INPUT DATA:
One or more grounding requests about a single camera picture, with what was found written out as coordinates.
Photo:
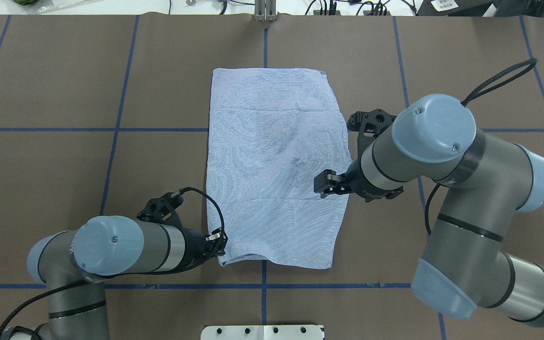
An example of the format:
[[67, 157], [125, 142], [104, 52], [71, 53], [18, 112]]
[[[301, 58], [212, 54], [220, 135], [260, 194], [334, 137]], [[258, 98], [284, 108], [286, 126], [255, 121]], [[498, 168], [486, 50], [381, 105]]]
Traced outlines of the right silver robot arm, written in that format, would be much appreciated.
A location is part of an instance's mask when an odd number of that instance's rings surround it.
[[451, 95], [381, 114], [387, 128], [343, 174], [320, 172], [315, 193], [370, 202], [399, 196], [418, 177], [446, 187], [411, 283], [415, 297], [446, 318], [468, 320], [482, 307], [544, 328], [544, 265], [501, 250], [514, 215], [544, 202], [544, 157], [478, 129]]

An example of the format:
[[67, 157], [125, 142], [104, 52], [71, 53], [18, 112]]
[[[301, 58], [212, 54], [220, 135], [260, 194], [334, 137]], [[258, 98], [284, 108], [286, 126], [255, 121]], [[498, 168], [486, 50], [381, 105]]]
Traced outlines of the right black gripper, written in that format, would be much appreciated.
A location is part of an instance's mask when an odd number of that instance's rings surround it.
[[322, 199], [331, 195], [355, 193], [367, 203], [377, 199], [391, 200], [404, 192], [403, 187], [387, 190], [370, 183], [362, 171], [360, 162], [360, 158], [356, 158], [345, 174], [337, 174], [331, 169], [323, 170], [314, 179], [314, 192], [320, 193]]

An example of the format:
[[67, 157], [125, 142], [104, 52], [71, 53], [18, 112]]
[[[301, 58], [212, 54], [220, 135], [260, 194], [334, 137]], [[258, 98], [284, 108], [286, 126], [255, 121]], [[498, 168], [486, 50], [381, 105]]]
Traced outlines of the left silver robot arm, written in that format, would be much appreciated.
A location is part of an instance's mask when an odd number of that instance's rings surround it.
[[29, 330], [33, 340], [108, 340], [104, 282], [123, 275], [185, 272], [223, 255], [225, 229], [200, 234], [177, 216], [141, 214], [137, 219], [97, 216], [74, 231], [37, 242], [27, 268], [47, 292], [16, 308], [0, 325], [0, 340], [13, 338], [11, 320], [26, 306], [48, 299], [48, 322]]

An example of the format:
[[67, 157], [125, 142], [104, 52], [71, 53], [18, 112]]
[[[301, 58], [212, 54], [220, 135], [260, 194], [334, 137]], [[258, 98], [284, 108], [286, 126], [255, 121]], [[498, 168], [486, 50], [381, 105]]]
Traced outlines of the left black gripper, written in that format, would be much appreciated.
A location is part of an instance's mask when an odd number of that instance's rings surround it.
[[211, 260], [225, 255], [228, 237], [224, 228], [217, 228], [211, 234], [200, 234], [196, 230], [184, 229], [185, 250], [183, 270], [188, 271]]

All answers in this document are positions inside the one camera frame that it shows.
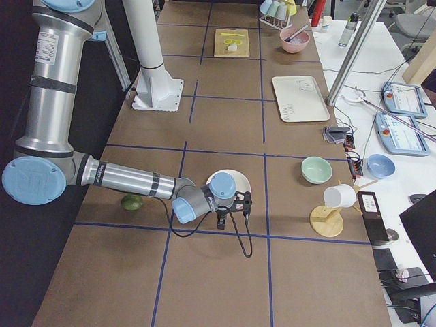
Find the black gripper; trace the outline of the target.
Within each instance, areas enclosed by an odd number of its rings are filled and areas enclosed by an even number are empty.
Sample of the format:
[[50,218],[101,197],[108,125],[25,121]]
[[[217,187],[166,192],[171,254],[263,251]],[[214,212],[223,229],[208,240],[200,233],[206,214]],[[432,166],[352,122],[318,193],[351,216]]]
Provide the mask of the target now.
==
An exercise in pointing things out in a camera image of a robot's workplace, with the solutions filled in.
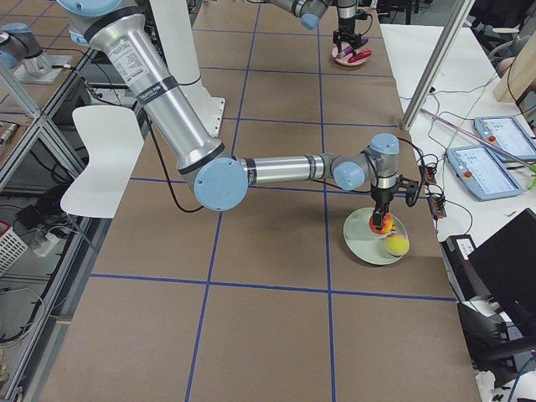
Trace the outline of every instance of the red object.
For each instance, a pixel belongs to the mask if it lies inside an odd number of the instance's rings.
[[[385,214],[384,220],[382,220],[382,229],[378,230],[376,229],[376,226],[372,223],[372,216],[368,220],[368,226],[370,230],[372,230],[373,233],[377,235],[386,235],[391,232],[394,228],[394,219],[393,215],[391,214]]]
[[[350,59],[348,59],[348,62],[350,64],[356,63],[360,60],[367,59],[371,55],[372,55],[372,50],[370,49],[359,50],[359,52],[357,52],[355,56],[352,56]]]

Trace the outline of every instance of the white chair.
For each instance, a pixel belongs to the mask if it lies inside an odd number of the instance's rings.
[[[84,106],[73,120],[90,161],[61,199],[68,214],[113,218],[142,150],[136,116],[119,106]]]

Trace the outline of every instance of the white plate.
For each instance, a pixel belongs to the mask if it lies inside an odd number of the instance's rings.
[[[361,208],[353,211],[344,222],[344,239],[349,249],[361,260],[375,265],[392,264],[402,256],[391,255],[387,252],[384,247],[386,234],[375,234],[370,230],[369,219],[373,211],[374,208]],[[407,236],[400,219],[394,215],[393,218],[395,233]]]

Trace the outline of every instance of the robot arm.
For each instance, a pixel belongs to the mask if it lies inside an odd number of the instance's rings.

EXERCISE PROMPT:
Whenever a line of the data includes the word "robot", show that line in full.

OUTPUT FOR THIS EXERCISE:
Traced outlines of the right silver robot arm, written in that format, would be much appreciated.
Traced outlines of the left silver robot arm, written in that format, would be much appreciated.
An exercise in pointing things out in a camera image of a robot's workplace, with the solutions filled in.
Trace the outline of every instance of the robot arm.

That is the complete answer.